Article 5GP62 Nvidia's Supercomputing CPU Puts Intel Under Pressure

Nvidia's Supercomputing CPU Puts Intel Under Pressure

by
Rahul Rao
from IEEE Spectrum on (#5GP62)

An already-beleaguered Intel is now facing more fire, thanks to Nvidia announcing last Monday that it will start making CPUs for facilities like data centers and supercomputers.

Named Grace (after computer science pioneer Grace Hopper), Nvidia's CPU hopes to make a splash in the high-performance computing space. Nvidia says Grace is set to launch in 2023, but Los Alamos National Laboratory in the US and the Swiss National Computing Centre have already announced plans for Grace-based supercomputers.

Nvidia is famed as a maker of graphics cards; certainly, PC gaming and cryptocurrency mining are the company's bread-and-butter. But Nvidia technology already powers a whole range of high-performance, GPU-intensive applications-including AI, finance, imaging, genome sequencing, signal processing, and computational fluid dynamics.

It's specialty applications, really," says Douglas Lyon, a professor of computer engineering at Fairfield University in Connecticut. They're killer apps, no doubt. They're important apps, yes indeed. But they're not Microsoft Word."

There's good reason Nvidia may want to delve deeper into a space they already have experience with. Many of those applications inhabit a lucrative world. It's attracting a lot of research, a lot of investment dollars, a lot of intellectual capital, and it will continue to do so," says Lyon.

Grace will use architecture by ARM, the British firm that licenses its designs to other manufacturers. An Nvidia-ARM system aimed at the AI and HPC market could represent a potent coupling, too.

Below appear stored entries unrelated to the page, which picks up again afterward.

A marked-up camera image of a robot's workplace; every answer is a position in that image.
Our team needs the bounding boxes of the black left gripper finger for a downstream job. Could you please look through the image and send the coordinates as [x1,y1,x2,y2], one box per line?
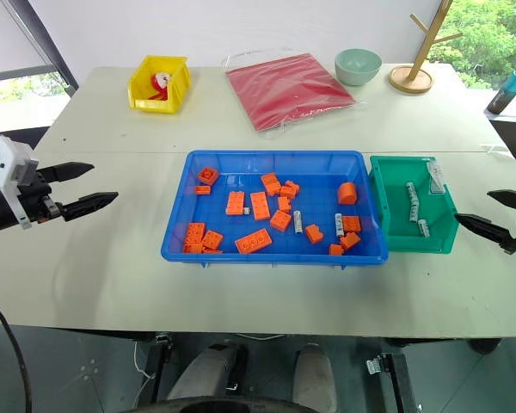
[38,161,95,183]
[62,191,120,223]

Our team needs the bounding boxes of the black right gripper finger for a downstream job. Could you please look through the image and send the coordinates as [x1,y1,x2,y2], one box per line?
[486,188,516,213]
[453,213,512,249]

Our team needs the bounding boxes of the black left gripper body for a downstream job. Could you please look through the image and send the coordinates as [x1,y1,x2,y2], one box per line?
[16,169,66,225]

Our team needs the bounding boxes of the green plastic bin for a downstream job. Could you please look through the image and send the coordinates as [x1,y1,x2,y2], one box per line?
[368,154,459,256]

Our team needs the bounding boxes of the clear plastic label card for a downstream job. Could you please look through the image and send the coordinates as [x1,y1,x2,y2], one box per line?
[427,162,446,195]

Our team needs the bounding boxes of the dark blue-capped water bottle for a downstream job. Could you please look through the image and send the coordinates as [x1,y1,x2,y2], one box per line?
[486,59,516,115]

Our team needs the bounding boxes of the orange long building block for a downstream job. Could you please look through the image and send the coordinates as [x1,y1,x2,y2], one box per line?
[259,172,282,197]
[249,191,272,222]
[182,222,207,253]
[224,190,246,216]

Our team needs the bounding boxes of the orange square building block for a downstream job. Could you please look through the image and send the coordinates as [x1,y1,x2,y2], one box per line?
[201,229,225,250]
[339,231,362,252]
[197,166,220,187]
[341,214,363,234]
[268,208,293,232]

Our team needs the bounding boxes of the red and white tape roll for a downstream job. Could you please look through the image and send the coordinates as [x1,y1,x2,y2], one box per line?
[148,71,174,102]

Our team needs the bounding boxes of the yellow plastic bin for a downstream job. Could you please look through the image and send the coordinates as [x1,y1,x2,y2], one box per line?
[126,54,192,115]

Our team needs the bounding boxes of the blue plastic tray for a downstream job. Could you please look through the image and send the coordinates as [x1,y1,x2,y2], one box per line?
[160,149,390,265]

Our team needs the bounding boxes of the wooden mug tree stand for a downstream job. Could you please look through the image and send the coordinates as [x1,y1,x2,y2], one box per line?
[388,0,464,96]

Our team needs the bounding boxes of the mint green bowl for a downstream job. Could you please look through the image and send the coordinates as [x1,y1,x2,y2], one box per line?
[334,47,383,88]

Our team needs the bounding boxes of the grey rounded robot leg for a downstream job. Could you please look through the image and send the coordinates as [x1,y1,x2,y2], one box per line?
[292,343,338,413]
[166,343,249,404]

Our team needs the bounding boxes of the red sheet in clear bag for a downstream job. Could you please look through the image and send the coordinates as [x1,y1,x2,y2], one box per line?
[219,46,359,140]

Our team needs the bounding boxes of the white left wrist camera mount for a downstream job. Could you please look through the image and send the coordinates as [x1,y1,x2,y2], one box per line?
[0,134,40,230]

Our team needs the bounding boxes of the dark window frame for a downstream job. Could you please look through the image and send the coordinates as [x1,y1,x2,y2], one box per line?
[0,0,79,92]

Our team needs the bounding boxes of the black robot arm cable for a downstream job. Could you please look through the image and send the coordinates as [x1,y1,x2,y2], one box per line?
[0,285,29,413]

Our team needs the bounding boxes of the white floor cable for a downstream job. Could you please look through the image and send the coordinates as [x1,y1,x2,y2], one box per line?
[132,338,157,391]

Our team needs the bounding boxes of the black table leg frame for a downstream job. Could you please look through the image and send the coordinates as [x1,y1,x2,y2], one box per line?
[147,332,174,404]
[366,351,419,413]

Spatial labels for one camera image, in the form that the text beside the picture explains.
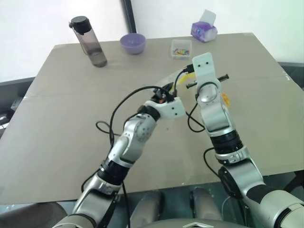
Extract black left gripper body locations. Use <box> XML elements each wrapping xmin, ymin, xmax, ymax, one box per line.
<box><xmin>152</xmin><ymin>86</ymin><xmax>178</xmax><ymax>104</ymax></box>

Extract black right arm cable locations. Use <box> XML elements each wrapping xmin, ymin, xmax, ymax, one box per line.
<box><xmin>174</xmin><ymin>64</ymin><xmax>225</xmax><ymax>183</ymax></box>

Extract purple tissue pack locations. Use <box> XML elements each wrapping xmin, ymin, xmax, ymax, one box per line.
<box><xmin>190</xmin><ymin>9</ymin><xmax>219</xmax><ymax>43</ymax></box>

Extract dark brown rounded shape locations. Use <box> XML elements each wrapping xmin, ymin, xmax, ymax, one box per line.
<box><xmin>0</xmin><ymin>202</ymin><xmax>68</xmax><ymax>228</ymax></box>

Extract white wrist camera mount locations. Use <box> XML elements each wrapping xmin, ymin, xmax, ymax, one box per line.
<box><xmin>144</xmin><ymin>96</ymin><xmax>187</xmax><ymax>120</ymax></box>
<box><xmin>191</xmin><ymin>52</ymin><xmax>222</xmax><ymax>95</ymax></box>

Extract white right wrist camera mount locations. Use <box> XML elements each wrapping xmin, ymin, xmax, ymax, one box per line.
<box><xmin>191</xmin><ymin>52</ymin><xmax>222</xmax><ymax>95</ymax></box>

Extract purple bowl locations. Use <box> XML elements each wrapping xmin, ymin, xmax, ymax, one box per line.
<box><xmin>120</xmin><ymin>33</ymin><xmax>146</xmax><ymax>56</ymax></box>

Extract clear plastic bag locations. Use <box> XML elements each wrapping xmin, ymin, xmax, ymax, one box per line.
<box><xmin>153</xmin><ymin>68</ymin><xmax>198</xmax><ymax>91</ymax></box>

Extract dark window frame post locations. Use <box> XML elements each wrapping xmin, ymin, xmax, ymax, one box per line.
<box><xmin>121</xmin><ymin>0</ymin><xmax>137</xmax><ymax>34</ymax></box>

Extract black table leg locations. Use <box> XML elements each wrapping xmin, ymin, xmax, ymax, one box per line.
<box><xmin>282</xmin><ymin>170</ymin><xmax>304</xmax><ymax>193</ymax></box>

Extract clear box of colourful bits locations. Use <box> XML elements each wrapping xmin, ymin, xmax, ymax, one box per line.
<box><xmin>169</xmin><ymin>39</ymin><xmax>192</xmax><ymax>60</ymax></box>

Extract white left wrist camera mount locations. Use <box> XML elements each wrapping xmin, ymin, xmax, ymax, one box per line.
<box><xmin>144</xmin><ymin>96</ymin><xmax>187</xmax><ymax>120</ymax></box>

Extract dark side furniture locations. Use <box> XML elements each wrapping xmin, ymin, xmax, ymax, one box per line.
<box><xmin>0</xmin><ymin>77</ymin><xmax>37</xmax><ymax>140</ymax></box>

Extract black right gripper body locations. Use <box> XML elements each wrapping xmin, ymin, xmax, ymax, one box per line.
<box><xmin>186</xmin><ymin>74</ymin><xmax>230</xmax><ymax>90</ymax></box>

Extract grey rounded robot leg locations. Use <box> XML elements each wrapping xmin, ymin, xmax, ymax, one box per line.
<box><xmin>189</xmin><ymin>187</ymin><xmax>223</xmax><ymax>222</ymax></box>
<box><xmin>131</xmin><ymin>191</ymin><xmax>165</xmax><ymax>224</ymax></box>

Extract dark clear bottle, black lid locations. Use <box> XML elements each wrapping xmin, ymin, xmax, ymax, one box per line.
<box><xmin>68</xmin><ymin>16</ymin><xmax>108</xmax><ymax>68</ymax></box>

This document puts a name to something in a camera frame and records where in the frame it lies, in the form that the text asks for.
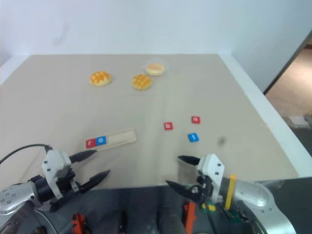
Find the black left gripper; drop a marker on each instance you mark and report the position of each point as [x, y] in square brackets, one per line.
[67, 179]

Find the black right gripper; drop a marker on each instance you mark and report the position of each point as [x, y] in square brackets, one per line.
[203, 189]

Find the blue letter tile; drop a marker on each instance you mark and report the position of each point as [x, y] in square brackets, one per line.
[193, 137]
[101, 140]

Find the red letter tile b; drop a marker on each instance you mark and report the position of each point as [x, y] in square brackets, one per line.
[168, 126]

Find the red letter tile o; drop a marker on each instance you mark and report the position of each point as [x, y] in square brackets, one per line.
[195, 119]

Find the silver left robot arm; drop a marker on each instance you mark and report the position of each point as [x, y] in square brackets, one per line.
[14, 195]

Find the wooden letter tray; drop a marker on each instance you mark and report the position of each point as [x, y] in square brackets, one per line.
[122, 137]

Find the orange plastic clamp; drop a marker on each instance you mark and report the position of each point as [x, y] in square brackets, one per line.
[78, 223]
[190, 217]

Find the beige table cover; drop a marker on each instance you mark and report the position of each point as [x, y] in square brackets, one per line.
[73, 109]

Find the green circuit board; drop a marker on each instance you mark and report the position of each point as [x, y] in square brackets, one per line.
[233, 216]

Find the golden crosshatched bun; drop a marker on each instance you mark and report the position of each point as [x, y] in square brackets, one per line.
[142, 82]
[100, 78]

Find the pale round bun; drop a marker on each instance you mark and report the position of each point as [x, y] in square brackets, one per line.
[154, 69]

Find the cardboard box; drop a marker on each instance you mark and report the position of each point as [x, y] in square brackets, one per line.
[298, 120]

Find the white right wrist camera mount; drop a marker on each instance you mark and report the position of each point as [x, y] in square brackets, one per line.
[214, 165]

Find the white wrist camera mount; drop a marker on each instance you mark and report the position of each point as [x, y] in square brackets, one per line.
[214, 165]
[52, 161]

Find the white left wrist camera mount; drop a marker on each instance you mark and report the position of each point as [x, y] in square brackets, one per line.
[52, 161]

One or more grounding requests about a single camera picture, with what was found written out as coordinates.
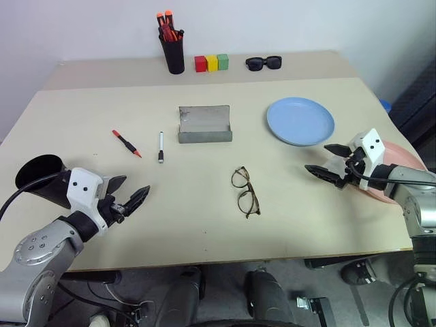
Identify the grey table leg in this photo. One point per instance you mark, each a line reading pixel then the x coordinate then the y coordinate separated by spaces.
pixel 360 303

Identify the black-capped pen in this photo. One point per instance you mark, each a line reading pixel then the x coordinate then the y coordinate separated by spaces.
pixel 181 34

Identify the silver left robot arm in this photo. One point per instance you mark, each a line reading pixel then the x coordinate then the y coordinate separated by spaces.
pixel 34 252

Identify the black sunglasses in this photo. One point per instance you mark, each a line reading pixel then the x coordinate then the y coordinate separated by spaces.
pixel 254 63

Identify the green wooden block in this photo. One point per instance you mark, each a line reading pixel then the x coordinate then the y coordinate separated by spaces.
pixel 223 62

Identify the red and black pen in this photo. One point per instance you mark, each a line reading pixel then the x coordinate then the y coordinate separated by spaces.
pixel 127 144

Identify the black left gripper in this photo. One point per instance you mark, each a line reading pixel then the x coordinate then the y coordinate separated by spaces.
pixel 114 209

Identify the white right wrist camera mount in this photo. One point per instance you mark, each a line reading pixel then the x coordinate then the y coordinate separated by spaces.
pixel 373 146

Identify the red wooden block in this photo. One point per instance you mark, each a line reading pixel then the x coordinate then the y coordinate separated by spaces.
pixel 200 64

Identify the white marker black cap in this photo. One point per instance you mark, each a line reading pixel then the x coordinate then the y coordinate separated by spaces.
pixel 160 146

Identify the tortoiseshell eyeglasses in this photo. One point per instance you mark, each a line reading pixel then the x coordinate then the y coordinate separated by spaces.
pixel 253 201

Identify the empty black pen cup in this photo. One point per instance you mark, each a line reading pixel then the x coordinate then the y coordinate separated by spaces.
pixel 41 177

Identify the dark rounded shape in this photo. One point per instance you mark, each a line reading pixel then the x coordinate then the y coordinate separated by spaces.
pixel 180 296
pixel 269 299

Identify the black pen cup with pens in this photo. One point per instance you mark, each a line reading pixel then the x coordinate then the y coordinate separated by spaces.
pixel 173 56

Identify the metal table foot bracket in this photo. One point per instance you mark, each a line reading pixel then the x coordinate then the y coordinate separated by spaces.
pixel 313 306

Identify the orange-capped black pen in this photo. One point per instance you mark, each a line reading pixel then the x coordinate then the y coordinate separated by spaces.
pixel 159 18
pixel 168 18

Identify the blue round object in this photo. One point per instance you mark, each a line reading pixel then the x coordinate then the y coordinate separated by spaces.
pixel 385 105

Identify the dark cabinet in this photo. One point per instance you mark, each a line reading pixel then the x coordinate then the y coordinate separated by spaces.
pixel 415 105

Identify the red pen in cup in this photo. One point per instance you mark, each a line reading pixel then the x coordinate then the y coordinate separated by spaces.
pixel 170 34

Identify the pink plate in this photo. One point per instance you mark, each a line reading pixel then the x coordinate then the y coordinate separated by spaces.
pixel 395 155

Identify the black caster wheel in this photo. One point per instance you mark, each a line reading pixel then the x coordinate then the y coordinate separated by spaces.
pixel 359 272

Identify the yellow wooden block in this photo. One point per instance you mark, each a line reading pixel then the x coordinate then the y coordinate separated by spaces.
pixel 212 63

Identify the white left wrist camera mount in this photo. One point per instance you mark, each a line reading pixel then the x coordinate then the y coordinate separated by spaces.
pixel 81 184

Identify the white shoe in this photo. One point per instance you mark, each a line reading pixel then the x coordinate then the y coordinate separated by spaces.
pixel 98 321

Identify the blue plate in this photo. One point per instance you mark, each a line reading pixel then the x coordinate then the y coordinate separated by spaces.
pixel 299 121

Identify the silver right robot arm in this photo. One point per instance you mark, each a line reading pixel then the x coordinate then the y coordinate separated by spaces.
pixel 415 190

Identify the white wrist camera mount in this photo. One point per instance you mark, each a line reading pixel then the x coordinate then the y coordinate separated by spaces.
pixel 81 184
pixel 373 146

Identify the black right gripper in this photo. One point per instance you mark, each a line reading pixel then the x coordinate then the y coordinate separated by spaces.
pixel 354 163

Because while Intel continues to dominate the Top500 list of the world's fastest HPC systems, last year Japan's ARM-based Fugaku supercomputer (with more than seven million cores, running at 442 petaflops) secured the number one spot on the list, pointing down a higher-efficiency path toward exascale that the famously trim ARM architecture may yet enable.

Nvidia is in the process of attempting to acquire ARM from its current owner SoftBank, but the deal has run into regulatory headwinds and many-including Lyon-feel that it deserves antitrust scrutiny.

It's little help for Intel, which might feel that Nvidia's announcement is but the latest in a series of blows.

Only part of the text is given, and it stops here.